Why move to GitHub Actions?
GitHub Pages runs Jekyll in safe: true mode, which disables custom plugins. It
limited me to their whitelist of approved plugins, such as jekyll-sitemap
(https://github.com/jekyll/jekyll-sitemap) and jekyll-feed
(https://github.com/jekyll/jekyll-feed).
That was fine for years, but it meant I couldn’t build anything more interesting
without resorting to workarounds. Moving to GitHub Actions removed that
restriction entirely. With Actions, I control the build environment and can run
any Jekyll plugin.
One thing broke in the migration: GitHub Pages automatically included the
jekyll-github-metadata (https://github.com/jekyll/github-metadata) plugin, which
populated site.github.* variables like repository URLs and build revisions. My
templates relied on these, so I wrote a replacement plugin
(https://github.com/omgmog/omgmog.github.com/blob/main/_plugins/github_metadata.rb)
that extracts the same info from Git and GitHub Actions environment variables.
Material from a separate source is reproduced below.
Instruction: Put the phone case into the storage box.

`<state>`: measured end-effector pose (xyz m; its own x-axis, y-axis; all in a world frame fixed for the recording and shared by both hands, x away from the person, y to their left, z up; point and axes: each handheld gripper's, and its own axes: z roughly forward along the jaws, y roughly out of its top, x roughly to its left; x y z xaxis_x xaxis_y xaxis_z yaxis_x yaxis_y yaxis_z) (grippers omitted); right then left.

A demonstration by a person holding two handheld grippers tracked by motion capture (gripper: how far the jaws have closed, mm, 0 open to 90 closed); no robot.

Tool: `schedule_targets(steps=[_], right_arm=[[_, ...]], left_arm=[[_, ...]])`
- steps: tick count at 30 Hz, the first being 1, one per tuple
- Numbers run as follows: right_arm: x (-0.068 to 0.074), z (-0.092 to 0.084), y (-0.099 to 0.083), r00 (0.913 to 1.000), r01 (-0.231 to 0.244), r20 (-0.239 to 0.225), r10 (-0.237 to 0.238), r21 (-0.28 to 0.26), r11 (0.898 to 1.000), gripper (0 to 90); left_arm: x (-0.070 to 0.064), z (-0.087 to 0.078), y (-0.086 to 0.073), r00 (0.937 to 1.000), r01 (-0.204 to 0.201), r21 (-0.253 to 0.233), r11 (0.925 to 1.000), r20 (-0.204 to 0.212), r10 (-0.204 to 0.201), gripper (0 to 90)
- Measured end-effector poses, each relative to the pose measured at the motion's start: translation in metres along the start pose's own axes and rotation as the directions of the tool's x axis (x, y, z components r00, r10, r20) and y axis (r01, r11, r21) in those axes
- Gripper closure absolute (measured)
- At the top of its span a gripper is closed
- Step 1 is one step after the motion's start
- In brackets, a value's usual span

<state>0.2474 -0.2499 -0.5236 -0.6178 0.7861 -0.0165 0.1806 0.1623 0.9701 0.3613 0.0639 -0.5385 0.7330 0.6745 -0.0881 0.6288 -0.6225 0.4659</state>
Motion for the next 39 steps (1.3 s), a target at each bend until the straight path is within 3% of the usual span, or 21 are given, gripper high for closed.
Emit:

The workflow itself is nothing fancy - it checks out the code, sets up Ruby,
builds Jekyll, and deploys:
- name: Build with Jekyll
run: bundle exec jekyll build --baseurl "$"
env:
JEKYLL_ENV: production
This workflow runs on every push to main then deploys the build via GitHub’s
standard Pages actions, so we have the same simple workflow as with Jekyll on
GitHub Pages.
The .txt format idea
With custom plugins enabled, I could finally build that .txt feature. I soon
realised it would require an ungodly amount of hoop jumping to make it work
without plugins:
* Creating stub files for each .txt version would mean maintaining duplicates or
setting up some fragile build script and committing generated content to the
blog source repo
* Duplicating post content entirely would become a maintenance nightmare
* Post-processing the built site would be fragile and wouldn’t integrate with
Jekyll’s metadata system
Another custom plugin
(https://github.com/omgmog/omgmog.github.com/blob/main/_plugins/txt_format_generator.rb)
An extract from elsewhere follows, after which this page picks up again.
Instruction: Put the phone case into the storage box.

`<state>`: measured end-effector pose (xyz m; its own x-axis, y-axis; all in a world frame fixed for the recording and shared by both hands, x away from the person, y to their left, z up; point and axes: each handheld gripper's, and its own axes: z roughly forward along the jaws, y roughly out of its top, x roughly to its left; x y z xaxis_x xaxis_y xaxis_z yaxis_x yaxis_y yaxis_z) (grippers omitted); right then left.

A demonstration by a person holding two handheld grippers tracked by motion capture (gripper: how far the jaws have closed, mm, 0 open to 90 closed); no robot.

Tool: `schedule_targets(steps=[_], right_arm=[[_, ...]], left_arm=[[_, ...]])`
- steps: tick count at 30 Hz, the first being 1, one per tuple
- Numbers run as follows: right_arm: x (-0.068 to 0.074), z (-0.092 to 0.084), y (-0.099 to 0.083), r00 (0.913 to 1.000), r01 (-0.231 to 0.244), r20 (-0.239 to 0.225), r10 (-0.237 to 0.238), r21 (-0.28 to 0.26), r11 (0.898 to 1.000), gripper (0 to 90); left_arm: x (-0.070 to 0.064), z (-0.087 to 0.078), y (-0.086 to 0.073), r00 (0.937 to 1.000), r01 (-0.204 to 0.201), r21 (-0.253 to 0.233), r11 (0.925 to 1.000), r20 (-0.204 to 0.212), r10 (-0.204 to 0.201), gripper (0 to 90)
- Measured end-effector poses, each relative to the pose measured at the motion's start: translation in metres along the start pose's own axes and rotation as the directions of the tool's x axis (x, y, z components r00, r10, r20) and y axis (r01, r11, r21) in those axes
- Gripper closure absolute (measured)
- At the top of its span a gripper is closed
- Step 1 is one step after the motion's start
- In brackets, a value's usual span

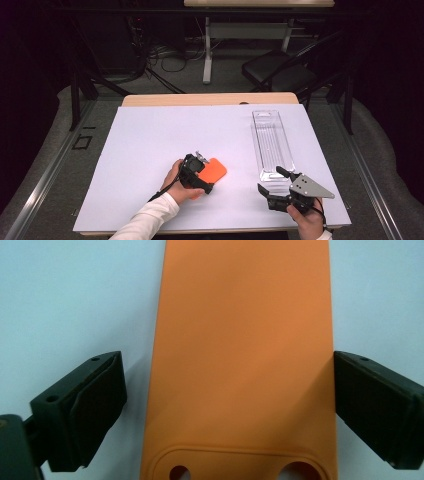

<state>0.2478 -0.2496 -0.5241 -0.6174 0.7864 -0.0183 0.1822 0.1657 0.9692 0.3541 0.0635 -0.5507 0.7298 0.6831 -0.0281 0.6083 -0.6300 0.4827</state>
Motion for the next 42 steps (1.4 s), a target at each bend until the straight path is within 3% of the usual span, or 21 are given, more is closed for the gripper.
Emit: schedule_targets(steps=[6, 25, 34, 42], right_arm=[[0.0, 0.0, 0.0, 1.0, -0.002, -0.001, 0.002, 0.003, 1.0, 14.5], [0.0, 0.0, 0.0, 1.0, -0.002, 0.001, 0.002, 0.0, 1.0, 14.5], [0.001, 0.0, 0.0, 1.0, -0.001, 0.0, 0.001, 0.004, 1.0, 14.5], [0.001, 0.0, 0.0, 1.0, 0.001, 0.0, -0.001, 0.004, 1.0, 14.5]], left_arm=[[-0.003, -0.003, -0.001, 0.9998, -0.015, -0.016, 0.9998, 0.011, 0.015, 15.2], [-0.002, -0.005, 0.0, 0.9997, -0.016, -0.011, 0.9998, 0.018, 0.016, 15.8], [0.002, -0.023, 0.006, 0.9998, -0.014, -0.008, 0.9999, 0.01, 0.014, 15.9], [0.004, -0.039, 0.011, 0.999, -0.008, -0.03, 0.9995, 0.043, 0.009, 15.9]])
sorted this out. It generates the .txt files during Jekyll’s build process,
keeps them in sync automatically, and adds the right metadata for linking
between formats.
The first part was creating the .txt URLs themselves. I used Jekyll’s
PageWithoutAFile
(https://github.com/jekyll/jekyll/blob/master/lib/jekyll/page_without_a_file.rb)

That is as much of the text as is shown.